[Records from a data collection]

::::

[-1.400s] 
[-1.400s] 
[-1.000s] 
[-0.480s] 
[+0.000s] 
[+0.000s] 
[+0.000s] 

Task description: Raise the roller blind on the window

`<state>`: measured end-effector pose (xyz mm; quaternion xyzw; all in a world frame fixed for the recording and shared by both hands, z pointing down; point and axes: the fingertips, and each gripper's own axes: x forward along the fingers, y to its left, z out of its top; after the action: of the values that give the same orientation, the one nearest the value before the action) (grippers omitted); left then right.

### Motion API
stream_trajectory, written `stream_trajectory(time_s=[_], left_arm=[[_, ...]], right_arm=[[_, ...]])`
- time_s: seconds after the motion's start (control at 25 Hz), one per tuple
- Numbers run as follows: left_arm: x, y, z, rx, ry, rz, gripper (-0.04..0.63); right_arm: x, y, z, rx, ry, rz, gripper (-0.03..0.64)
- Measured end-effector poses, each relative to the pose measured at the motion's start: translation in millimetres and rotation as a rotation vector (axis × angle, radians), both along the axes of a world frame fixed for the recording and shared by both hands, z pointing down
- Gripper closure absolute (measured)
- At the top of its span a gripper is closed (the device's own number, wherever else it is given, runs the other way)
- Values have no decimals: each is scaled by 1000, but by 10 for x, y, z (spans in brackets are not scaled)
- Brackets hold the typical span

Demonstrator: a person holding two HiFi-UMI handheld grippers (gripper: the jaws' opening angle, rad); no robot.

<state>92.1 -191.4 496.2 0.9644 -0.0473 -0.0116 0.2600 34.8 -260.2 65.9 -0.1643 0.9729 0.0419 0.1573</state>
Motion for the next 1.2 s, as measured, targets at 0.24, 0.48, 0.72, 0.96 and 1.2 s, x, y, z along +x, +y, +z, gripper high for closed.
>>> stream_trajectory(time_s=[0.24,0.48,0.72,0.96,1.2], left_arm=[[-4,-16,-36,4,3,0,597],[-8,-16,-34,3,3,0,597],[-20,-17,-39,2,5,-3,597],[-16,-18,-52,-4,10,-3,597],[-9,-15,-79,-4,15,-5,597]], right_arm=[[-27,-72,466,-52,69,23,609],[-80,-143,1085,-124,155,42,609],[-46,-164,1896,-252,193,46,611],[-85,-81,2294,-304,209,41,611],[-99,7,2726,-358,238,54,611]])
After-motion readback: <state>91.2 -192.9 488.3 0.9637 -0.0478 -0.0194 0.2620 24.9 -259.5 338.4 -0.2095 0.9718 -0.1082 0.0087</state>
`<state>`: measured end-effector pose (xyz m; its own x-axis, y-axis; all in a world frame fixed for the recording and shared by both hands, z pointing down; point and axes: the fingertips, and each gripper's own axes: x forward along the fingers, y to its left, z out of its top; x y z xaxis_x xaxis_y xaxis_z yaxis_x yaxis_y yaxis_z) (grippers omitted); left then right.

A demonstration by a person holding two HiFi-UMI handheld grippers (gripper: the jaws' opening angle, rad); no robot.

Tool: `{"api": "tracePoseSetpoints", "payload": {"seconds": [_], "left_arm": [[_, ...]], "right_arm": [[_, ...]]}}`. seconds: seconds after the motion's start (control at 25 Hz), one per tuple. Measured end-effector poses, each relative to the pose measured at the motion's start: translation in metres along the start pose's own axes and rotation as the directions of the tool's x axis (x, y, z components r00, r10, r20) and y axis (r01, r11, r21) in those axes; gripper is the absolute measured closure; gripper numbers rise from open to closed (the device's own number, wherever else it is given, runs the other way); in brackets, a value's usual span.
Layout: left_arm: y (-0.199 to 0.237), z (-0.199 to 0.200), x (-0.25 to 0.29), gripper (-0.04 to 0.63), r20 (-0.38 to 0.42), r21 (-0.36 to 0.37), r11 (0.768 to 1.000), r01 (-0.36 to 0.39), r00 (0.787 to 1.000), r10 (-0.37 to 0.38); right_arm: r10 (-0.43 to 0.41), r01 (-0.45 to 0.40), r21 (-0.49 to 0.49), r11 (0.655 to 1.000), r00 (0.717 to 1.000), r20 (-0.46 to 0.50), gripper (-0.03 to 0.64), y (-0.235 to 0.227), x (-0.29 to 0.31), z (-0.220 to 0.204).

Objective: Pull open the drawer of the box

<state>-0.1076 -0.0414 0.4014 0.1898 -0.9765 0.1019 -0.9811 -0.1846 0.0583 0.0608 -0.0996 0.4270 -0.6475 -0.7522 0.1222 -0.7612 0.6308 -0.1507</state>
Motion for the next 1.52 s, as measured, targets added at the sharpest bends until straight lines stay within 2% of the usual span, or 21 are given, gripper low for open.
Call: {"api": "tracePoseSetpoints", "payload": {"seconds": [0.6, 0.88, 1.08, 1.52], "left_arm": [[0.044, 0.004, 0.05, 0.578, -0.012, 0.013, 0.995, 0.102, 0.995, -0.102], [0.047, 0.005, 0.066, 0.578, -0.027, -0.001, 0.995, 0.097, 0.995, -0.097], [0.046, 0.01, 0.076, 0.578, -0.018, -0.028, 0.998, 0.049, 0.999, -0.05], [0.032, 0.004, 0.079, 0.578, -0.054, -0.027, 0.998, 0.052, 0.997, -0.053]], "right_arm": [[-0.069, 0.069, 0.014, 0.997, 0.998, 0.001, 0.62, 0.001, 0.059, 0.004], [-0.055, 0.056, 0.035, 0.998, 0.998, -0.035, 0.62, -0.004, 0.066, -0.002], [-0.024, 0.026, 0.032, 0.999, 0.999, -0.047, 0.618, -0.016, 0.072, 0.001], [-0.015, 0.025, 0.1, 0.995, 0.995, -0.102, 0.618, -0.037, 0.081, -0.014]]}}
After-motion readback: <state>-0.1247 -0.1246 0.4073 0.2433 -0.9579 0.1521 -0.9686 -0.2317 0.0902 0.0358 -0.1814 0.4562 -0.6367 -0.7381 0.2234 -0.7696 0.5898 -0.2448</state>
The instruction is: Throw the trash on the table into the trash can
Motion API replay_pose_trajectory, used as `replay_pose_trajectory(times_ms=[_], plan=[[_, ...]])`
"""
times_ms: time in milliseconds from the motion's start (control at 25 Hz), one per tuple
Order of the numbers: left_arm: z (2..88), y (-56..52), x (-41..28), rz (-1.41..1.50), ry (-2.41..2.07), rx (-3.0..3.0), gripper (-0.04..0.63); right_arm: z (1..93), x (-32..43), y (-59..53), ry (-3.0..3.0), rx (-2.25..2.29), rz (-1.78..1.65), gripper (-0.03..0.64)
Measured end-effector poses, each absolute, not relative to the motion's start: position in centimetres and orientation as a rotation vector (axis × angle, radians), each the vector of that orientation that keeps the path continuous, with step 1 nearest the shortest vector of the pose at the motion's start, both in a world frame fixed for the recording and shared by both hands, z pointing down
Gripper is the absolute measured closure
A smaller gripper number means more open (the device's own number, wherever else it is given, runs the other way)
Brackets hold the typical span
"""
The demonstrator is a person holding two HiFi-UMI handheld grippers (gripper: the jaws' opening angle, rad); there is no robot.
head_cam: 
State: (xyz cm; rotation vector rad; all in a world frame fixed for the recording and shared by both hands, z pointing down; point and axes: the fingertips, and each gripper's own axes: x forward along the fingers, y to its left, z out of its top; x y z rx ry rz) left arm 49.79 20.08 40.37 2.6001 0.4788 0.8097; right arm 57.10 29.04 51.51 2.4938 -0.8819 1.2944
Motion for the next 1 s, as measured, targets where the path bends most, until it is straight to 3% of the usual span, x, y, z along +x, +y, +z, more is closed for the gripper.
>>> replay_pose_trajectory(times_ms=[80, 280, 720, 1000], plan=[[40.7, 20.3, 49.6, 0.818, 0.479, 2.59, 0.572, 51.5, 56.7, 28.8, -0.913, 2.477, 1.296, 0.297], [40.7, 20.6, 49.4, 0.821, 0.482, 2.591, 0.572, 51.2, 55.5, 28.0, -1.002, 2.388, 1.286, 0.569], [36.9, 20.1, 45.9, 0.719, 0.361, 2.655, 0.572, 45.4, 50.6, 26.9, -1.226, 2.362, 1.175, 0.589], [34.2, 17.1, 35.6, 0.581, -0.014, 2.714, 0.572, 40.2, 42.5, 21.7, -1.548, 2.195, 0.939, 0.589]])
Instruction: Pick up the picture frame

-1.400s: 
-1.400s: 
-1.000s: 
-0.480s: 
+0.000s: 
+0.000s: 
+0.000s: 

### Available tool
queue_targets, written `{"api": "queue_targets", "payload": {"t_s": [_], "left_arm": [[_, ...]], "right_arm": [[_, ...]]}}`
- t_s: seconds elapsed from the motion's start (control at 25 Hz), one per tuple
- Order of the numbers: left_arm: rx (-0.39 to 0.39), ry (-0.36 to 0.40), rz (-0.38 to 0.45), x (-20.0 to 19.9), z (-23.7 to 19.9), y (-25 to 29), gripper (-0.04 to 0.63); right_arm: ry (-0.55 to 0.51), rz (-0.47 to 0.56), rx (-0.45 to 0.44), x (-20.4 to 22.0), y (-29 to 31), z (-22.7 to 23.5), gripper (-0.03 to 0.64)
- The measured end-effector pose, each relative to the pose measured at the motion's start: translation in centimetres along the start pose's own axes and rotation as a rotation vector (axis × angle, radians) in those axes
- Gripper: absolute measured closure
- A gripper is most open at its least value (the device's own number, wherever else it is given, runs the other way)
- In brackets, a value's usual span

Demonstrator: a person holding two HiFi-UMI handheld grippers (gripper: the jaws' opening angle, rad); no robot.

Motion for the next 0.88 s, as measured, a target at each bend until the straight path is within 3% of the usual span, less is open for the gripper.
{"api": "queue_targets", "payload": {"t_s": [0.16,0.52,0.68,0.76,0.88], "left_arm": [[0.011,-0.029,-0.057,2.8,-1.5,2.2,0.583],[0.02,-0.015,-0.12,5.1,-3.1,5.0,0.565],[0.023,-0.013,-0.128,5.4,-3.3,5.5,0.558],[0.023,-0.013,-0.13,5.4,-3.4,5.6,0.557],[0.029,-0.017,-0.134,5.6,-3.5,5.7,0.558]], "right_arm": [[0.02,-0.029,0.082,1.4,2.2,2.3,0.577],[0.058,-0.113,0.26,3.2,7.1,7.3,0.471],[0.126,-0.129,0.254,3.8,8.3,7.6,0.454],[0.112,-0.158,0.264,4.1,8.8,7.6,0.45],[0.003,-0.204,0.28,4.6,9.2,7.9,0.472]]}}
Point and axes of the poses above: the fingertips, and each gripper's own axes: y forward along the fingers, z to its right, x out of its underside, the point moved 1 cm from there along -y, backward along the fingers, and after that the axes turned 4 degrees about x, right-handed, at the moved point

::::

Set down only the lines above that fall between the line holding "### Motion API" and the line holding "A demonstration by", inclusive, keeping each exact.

### Motion API
stream_trajectory, written `stream_trajectory(time_s=[_], left_arm=[[_, ...]], right_arm=[[_, ...]])`
- time_s: seconds after the motion's start (control at 25 Hz), one per tuple
- Numbers run as follows: left_arm: x, y, z, rx, ry, rz, gripper (-0.04..0.63); right_arm: x, y, z, rx, ry, rz, gripper (-0.03..0.64)
- Measured end-effector poses, each relative to the pose measured at the motion's start: translation in millimetres and rotation as a rotation vector (axis × angle, radians), both along the axes of a world frame fixed for the recording and shared by both hands, z pointing down
- Gripper closure absolute (measured)
- At the top of its span a gripper is closed (the device's own number, wherever else it is given, runs the other way)
- Values have no decimals: each is scaled by 1000, but by 10 for x, y, z (spans in brackets are not scaled)
- Brackets hold the typical span

Demonstrator: a person holding two HiFi-UMI handheld grippers (gripper: the jaws' opening angle, rad); no robot.

<state>92.1 -191.4 496.2 0.9644 -0.0473 -0.0116 0.2600 34.8 -260.2 65.9 -0.1643 0.9729 0.0419 0.1573</state>
Motion for the next 1.2 s, as measured, targets at 0.24, 0.48, 0.72, 0.96 and 1.2 s, x, y, z along +x, +y, +z, gripper high for closed.
>>> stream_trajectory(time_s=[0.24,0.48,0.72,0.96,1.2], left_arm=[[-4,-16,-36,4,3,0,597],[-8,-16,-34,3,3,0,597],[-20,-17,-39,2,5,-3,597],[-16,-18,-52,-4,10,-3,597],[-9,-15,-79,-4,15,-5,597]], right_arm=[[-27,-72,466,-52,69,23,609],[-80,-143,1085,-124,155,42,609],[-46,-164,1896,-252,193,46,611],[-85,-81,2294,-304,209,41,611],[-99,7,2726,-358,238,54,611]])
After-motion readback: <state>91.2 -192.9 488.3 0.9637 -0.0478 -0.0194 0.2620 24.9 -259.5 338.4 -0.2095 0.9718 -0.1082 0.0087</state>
`<state>`: measured end-effector pose (xyz m; its own x-axis, y-axis; all in a world frame fixed for the recording and shared by both hands, z pointing down; point and axes: the fingertips, and each gripper's own axes: x forward along the fingers, y to its left, z out of its top; x y z xaxis_x xaxis_y xaxis_z yaxis_x yaxis_y yaxis_z) (grippers omitted); left then right.

A demonstration by a person holding two HiFi-UMI handheld grippers (gripper: the jaws' opening angle, rad); no robot.

That completes the answer to this exercise.